I sigh. “Can I at least bring my mattress?”
“Fuck no.” A dissonant buzz rattles my nerves and my eardrums, and the second door in my cell slides open, the one that leads to my ‘exercise yard.’ “Get in there. Don’t make me ask twice.”
I sullenly walk through the door. It slams shut behind me. Without any source of light, my private exercise yard is nearly pitch black. Looks like a moonless night, with only a tiny sliver of light illuminating the top left corner.
I sink down to my bottom and huddle. It’s a cold night. Inside my cell, I hear men talking and then the loud grinding of a concrete saw. Not that I’d be able to sleep on the cold concrete floor anyway, but that racket doesn’t help.
I sit there, feeling miserable as the men work next door. Something—I think it’s an insect at first—tickles my scalp. I scratch in annoyance and go back to my sulking.
The sensation comes again. I stare up into the ceiling, and something gets in my eye. What the hell?
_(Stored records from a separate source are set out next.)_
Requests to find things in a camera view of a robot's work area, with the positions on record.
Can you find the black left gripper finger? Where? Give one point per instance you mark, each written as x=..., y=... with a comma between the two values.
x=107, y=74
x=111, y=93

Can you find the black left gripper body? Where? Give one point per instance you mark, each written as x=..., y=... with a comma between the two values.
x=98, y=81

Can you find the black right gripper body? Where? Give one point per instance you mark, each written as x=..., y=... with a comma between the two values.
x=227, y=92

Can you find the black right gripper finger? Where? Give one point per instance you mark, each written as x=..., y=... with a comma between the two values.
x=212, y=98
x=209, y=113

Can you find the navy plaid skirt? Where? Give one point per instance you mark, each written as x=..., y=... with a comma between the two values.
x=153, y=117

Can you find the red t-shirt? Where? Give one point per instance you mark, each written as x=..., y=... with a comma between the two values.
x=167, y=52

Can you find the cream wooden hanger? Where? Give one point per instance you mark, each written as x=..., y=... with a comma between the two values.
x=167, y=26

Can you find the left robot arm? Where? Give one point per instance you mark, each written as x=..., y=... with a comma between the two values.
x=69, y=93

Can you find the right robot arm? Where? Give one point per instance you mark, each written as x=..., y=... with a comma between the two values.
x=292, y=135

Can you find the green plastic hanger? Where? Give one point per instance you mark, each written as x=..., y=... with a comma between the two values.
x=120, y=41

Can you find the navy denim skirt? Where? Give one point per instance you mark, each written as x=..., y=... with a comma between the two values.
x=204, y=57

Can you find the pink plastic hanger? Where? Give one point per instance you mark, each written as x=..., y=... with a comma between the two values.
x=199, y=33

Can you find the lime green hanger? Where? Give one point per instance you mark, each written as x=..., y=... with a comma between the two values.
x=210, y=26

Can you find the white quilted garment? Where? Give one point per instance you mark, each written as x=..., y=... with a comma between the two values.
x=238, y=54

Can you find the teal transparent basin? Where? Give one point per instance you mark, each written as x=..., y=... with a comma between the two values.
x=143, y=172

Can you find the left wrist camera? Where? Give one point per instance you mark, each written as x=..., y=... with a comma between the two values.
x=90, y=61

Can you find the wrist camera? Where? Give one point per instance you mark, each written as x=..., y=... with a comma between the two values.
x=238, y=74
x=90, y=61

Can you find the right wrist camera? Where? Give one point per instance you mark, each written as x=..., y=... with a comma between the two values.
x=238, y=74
Then I hear it. Just for a split second after the loud machinery in the next room pauses for a moment. A subtle sawing noise, almost a whisper.
I stare up at the ceiling and can just make out a black shape laying atop the bars, working on them with a handheld saw. What’s the blade made of, diamond? Must be. Whoever it is, they’re cutting their way into my cell every time the noise starts up next door.
Something must have happened. Something bad enough for Xtera to finally decided to shut me up for good. They’ve sent an assassin.
“Hey!” I bang on the door to my cell. “Hey! Somebody’s on the roof!”
“Shut the fuck up,” comes the reply. “Don’t make me get Buchanan in here.”
“Fine, go ahead, get him,” I say. At this point, I’m more afraid of the assassin on the roof than of the brutal guard.
“Ignore him and let’s get this done. I’m hungry.”
The concrete saw spins up again. The assassin on the roof starts his own sawing again.
I smash myself into the far corner and watch with mounting fear as the black shape cuts through the bars and drops down the ten feet to the floor, trailing a rope behind him.
I’m not going down without a fight. I charge at the dark shape and tackle it. The sounds of the saw covers up the sound of our melee as we struggle in the darkness.
My hand brushes across the assassin’s torso. It squishes, and a barely audible shriek comes out of the assassin’s mouth.
This dark garbed figure who has come to kill me is a woman.
VICTORIA
Islam my forehead into the bridge of Jack’s nose when he grabs my tit. He stumbles back, cursing as the loud concrete saw next door grinds away, hiding our battle.